Food and beverage can’t ‘chill out’ over cold storage logistics
The “cold chain” industry – or refrigerated logistics – has become the focus of attention in many industries, particularly food and beverage since the passage of the Food Safety Modernization Act of 2011 and the rise of trends pushing for stronger commercial energy efficiency practices. For businesses struggling to find cost reduction opportunities, cold storage proves an ample target.

“The U.S. food and beverage industry wastes $750 billion worth of products annually.”

From a straightforward cost retention perspective, the Food and Agriculture Organization of the United Nations reported in 2013 the U.S. food and beverage industry wastes $750 billion worth of products annually, a figure which the International Trade Administration attributes to a “lack of proper facilities, improper food safety handling procedures, and insufficient training for those personnel working in the cold chain.”

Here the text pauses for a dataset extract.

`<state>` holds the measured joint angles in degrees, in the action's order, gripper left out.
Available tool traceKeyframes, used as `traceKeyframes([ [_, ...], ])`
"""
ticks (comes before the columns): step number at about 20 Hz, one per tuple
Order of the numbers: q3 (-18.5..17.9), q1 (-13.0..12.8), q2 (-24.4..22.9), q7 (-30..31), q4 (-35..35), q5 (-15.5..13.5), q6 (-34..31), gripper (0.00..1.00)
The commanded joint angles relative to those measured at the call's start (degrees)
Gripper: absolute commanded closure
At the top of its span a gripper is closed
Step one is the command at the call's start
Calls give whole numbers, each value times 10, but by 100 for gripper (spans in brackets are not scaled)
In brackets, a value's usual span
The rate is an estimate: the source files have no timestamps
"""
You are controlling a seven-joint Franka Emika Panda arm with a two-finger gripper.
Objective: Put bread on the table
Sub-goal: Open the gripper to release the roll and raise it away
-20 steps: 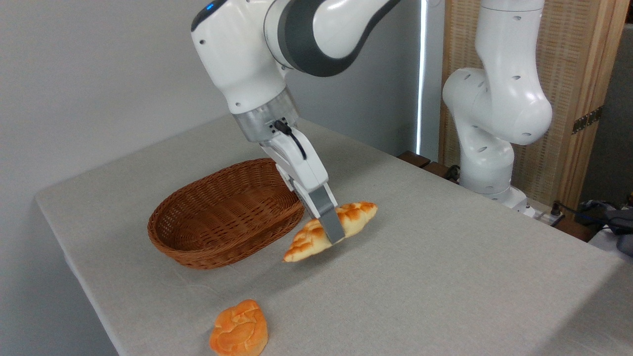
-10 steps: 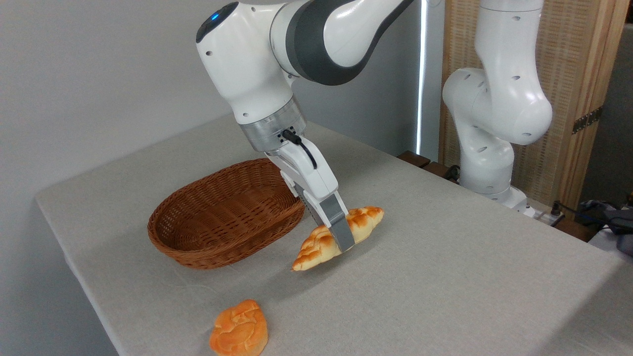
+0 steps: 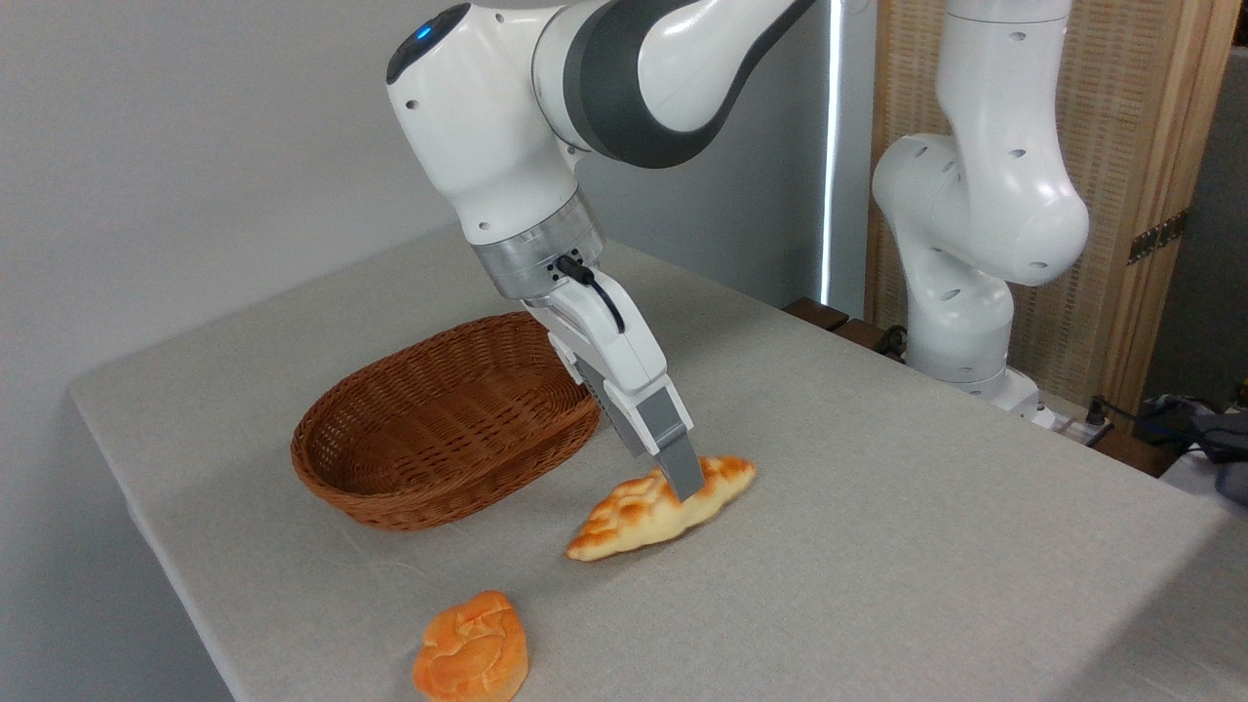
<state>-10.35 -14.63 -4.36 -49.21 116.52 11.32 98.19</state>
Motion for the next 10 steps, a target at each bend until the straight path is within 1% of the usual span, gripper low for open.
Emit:
traceKeyframes([
  [1,-7,-5,-5,0,-2,1,2,0],
  [2,-6,-5,-5,3,-4,0,1,0],
  [3,-1,-7,-6,17,-7,-1,-1,0],
  [4,3,-12,-7,48,-14,-2,-5,0],
  [5,14,-14,-7,87,-34,-9,-10,0],
  [6,28,-14,-5,127,-60,-30,-17,0],
  [7,33,-14,1,165,-92,-49,-33,0],
  [8,33,-14,8,188,-127,-64,-59,0],
  [10,33,-12,14,193,-190,-108,-90,0],
])
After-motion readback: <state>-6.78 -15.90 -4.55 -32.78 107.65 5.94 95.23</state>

With that in mind, temperature-regulated transportation and warehousing affords food and beverage businesses with incredible value potential, but at a cost. For those managing their own cold chain, investing in low-cost energy-efficient equipment like docking bay seals or scheduling regular staff training sessions around the most energy-intensive assets may shrink utility spend. For businesses outsourcing logistics to a third party, contract negotiations should touch upon the company expectations for how its 3PL plans to mitigate cost increases on their end to save money for everyone involved.

When businesses source strategically, they not only reduce costs for the immediate future, but they build a precedent for cost reduction into their procurement operations that delivers benefits time and time again.